- [WHAT THE EXERCISE ASKS]: Within the records below, find each line with the word "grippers" and copy it out.

━━━━━━━━

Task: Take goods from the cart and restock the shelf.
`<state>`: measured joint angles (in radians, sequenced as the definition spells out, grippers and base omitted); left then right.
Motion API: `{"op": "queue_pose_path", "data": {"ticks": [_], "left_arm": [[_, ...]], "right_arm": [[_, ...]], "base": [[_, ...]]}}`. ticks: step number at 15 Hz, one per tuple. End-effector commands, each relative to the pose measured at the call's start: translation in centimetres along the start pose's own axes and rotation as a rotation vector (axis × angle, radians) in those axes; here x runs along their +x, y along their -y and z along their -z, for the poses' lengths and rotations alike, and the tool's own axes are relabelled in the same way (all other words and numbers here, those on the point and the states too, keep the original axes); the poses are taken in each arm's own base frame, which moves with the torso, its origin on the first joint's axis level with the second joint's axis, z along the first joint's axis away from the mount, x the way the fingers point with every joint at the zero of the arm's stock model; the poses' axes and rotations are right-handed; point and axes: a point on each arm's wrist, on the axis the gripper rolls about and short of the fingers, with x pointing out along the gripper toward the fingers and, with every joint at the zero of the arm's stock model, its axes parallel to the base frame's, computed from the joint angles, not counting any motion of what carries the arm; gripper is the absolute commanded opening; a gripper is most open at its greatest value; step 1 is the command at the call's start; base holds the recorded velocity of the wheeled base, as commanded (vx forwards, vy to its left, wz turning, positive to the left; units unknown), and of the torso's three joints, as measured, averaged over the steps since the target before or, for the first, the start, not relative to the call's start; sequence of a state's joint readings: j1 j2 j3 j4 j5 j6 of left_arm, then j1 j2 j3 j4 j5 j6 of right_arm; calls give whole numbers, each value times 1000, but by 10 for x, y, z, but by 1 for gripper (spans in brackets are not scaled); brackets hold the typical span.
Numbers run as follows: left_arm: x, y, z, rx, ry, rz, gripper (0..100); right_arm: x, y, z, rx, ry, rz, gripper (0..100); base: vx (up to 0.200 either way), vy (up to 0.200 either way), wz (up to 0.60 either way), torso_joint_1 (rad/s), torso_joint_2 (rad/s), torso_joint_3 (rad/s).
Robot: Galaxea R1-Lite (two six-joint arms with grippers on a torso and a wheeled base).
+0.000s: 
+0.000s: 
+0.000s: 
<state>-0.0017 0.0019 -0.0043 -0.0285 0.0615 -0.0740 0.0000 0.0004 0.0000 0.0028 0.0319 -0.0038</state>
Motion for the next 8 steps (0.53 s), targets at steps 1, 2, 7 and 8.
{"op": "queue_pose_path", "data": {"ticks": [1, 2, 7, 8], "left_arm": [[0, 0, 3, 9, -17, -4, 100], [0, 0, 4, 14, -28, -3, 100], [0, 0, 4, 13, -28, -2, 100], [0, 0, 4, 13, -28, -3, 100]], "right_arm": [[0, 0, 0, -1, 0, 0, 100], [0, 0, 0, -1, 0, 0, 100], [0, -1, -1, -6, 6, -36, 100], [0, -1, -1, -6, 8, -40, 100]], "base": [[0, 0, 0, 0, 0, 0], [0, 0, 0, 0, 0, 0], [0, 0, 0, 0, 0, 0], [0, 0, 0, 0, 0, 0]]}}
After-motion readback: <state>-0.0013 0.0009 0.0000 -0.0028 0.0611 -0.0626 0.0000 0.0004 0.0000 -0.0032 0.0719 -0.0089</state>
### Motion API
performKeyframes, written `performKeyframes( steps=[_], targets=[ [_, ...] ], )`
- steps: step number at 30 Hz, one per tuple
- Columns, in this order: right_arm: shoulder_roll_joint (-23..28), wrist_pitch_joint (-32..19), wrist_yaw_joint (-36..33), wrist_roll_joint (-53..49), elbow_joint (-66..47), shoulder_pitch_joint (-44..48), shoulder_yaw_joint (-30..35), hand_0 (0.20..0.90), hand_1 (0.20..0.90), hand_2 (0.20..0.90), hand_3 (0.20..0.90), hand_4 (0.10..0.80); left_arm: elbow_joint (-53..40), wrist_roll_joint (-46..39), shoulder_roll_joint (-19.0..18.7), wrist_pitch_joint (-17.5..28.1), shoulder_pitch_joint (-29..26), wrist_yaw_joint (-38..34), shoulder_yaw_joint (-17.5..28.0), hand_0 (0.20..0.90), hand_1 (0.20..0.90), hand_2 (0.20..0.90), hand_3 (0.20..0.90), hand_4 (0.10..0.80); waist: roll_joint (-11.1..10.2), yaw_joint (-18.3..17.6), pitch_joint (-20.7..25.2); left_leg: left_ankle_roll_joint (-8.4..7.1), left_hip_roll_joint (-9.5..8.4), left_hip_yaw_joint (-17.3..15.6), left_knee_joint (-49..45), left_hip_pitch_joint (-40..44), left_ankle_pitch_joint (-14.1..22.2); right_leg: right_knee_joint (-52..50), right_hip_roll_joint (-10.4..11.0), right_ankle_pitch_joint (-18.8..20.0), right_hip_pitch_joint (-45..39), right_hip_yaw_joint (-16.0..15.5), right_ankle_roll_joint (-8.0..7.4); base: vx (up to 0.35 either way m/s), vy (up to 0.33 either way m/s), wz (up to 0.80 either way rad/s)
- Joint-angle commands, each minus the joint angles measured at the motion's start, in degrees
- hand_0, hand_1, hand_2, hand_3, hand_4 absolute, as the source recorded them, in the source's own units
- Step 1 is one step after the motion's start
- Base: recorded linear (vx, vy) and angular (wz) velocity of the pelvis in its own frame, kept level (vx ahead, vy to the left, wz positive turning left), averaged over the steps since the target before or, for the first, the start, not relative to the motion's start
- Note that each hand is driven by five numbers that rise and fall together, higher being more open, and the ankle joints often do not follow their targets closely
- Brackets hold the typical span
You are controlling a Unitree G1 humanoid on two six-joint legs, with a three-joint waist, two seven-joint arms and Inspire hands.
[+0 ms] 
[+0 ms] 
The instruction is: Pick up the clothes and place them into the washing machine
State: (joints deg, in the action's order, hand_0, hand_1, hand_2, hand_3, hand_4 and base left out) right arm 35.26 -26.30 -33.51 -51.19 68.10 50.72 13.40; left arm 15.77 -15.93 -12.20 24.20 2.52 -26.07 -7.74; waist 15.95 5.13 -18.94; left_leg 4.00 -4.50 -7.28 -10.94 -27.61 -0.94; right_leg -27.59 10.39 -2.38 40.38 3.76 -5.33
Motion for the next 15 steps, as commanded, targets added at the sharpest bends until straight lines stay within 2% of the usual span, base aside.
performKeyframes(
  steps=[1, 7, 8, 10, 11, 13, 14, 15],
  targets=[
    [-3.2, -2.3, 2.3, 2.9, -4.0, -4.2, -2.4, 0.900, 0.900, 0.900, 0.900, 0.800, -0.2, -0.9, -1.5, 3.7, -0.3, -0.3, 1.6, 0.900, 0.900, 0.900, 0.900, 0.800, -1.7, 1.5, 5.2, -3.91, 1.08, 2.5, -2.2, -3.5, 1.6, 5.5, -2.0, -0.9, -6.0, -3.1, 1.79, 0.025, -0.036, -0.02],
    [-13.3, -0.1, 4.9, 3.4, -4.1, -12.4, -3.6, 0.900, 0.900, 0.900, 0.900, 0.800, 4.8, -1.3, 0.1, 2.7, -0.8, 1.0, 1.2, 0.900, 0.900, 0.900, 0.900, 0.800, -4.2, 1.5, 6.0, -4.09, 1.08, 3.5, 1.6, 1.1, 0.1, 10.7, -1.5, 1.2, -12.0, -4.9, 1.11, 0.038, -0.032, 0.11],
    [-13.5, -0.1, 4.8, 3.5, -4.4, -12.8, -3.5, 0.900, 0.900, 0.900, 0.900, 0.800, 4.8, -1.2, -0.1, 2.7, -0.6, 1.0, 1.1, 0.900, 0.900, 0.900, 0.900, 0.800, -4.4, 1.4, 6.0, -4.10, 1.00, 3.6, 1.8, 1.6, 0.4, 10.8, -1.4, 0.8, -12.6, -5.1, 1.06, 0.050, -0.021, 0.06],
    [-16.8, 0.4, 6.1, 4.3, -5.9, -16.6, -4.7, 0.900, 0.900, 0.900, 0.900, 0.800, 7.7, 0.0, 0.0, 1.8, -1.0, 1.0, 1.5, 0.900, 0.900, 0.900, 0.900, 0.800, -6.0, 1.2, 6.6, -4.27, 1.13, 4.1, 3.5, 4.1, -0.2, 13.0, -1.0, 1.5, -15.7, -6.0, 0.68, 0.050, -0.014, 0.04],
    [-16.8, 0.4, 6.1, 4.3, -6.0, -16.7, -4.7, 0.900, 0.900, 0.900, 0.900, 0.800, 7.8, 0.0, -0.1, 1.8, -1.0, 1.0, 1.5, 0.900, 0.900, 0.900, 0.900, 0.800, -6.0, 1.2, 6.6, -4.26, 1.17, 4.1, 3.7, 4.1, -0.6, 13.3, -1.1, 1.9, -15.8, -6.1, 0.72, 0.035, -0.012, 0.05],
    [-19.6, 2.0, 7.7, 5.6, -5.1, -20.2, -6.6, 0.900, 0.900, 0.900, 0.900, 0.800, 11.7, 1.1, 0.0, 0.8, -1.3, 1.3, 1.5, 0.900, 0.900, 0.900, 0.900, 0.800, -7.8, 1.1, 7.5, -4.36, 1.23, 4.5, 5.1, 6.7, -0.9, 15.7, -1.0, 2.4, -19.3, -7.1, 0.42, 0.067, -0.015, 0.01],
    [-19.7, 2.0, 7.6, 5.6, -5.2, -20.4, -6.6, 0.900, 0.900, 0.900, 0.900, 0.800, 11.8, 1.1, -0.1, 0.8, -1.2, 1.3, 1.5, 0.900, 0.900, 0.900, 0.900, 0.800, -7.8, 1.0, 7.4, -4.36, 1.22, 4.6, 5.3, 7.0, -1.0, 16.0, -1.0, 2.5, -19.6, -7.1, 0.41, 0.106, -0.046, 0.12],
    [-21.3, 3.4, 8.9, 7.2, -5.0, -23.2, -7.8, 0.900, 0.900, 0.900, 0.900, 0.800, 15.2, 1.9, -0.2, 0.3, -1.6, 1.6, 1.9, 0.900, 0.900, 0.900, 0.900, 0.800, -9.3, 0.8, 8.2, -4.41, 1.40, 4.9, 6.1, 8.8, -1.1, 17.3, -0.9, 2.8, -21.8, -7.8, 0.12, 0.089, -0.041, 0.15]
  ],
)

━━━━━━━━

- [WRITTEN ANSWER]:
`<state>`: measured joint angles (in radians, sequenced as the definition spells out, grippers and base omitted); left then right.
Robot: Galaxea R1-Lite (two six-joint arms with grippers on a torso and a wheeled base).

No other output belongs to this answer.